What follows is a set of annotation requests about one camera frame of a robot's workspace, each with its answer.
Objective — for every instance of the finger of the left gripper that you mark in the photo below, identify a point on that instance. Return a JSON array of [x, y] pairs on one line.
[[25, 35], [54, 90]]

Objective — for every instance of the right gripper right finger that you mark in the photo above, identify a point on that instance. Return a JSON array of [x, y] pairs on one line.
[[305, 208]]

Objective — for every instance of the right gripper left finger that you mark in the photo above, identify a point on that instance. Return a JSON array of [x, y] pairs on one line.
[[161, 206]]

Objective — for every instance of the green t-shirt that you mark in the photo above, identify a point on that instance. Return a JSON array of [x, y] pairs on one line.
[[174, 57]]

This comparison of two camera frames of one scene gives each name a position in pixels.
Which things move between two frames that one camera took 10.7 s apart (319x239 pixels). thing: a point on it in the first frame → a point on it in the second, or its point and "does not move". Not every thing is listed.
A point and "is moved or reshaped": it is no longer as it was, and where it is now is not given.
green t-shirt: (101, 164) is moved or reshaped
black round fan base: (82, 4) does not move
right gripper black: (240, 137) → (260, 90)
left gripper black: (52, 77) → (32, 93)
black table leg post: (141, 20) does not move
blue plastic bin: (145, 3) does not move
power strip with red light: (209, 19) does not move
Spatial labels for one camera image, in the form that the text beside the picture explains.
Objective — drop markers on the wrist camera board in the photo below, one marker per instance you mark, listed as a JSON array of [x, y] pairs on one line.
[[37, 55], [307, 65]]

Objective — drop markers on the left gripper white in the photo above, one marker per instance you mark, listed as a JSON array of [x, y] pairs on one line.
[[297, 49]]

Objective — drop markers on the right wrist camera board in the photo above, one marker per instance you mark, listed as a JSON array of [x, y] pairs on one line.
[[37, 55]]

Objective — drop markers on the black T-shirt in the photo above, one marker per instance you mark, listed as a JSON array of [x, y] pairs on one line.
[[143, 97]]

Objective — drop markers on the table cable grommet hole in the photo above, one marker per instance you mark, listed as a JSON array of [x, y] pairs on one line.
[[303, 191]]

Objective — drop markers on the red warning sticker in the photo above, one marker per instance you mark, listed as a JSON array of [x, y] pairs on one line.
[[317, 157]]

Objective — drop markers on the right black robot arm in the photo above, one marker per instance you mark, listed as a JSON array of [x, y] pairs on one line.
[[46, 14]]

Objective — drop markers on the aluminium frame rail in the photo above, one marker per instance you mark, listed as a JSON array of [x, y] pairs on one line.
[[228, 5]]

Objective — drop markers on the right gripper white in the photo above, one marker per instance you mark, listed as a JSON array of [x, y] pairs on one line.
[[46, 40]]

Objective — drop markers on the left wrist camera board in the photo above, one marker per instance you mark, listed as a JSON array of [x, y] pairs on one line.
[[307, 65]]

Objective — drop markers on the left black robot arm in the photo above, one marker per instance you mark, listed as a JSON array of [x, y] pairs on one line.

:: Required work ::
Repeat the listing above in full, word for word.

:: Problem solution ::
What follows is a set of annotation requests about one camera frame of a robot's workspace, each with its answer.
Objective — for every instance of the finger of the left gripper that you mark in the photo below, identify a point on that instance. Return a JSON array of [x, y] pairs on one line.
[[25, 35], [54, 90]]

Objective — for every instance of the right gripper right finger that you mark in the photo above, identify a point on that instance. Return a JSON array of [x, y] pairs on one line.
[[305, 208]]

Objective — for every instance of the right gripper left finger that you mark in the photo above, identify a point on that instance. Return a JSON array of [x, y] pairs on one line.
[[161, 206]]

Objective — for every instance of the green t-shirt that you mark in the photo above, identify a point on that instance. Return a JSON array of [x, y] pairs on one line.
[[174, 57]]

This comparison of two camera frames of one scene gives each name a position in pixels.
Which things move between two frames that one camera took 10.7 s apart (319x239 pixels). thing: a point on it in the first frame → a point on it in the second, or its point and "does not move". Not every thing is listed.
A point and "is moved or reshaped": it is no longer as it was, and where it is now is not given.
green t-shirt: (101, 164) is moved or reshaped
black round fan base: (82, 4) does not move
right gripper black: (240, 137) → (260, 90)
left gripper black: (52, 77) → (32, 93)
black table leg post: (141, 20) does not move
blue plastic bin: (145, 3) does not move
power strip with red light: (209, 19) does not move
Spatial labels for one camera image, in the form that the text beside the picture explains.
Objective — drop markers on the wrist camera board in the photo below, one marker per instance you mark, listed as a JSON array of [x, y] pairs on one line.
[[37, 55], [307, 65]]

Objective — drop markers on the left gripper white in the photo above, one marker per instance you mark, listed as a JSON array of [x, y] pairs on one line.
[[297, 49]]

Objective — drop markers on the right wrist camera board in the photo above, one marker per instance you mark, listed as a JSON array of [x, y] pairs on one line.
[[37, 55]]

Objective — drop markers on the black T-shirt in the photo above, one marker per instance you mark, listed as a JSON array of [x, y] pairs on one line.
[[143, 97]]

Objective — drop markers on the table cable grommet hole in the photo above, one marker per instance you mark, listed as a JSON array of [x, y] pairs on one line.
[[303, 191]]

Objective — drop markers on the red warning sticker in the photo above, one marker per instance you mark, listed as a JSON array of [x, y] pairs on one line.
[[317, 157]]

Objective — drop markers on the right black robot arm in the photo above, one marker per instance you mark, listed as a JSON array of [x, y] pairs on one line.
[[46, 14]]

Objective — drop markers on the aluminium frame rail in the photo above, one marker per instance you mark, listed as a JSON array of [x, y] pairs on one line.
[[228, 5]]

Objective — drop markers on the right gripper white in the photo above, one marker per instance you mark, listed as a JSON array of [x, y] pairs on one line.
[[46, 40]]

Objective — drop markers on the left wrist camera board in the photo above, one marker per instance you mark, listed as a JSON array of [x, y] pairs on one line.
[[307, 65]]

Objective — drop markers on the left black robot arm in the photo above, one marker per instance you mark, listed as a JSON array of [x, y] pairs on one line.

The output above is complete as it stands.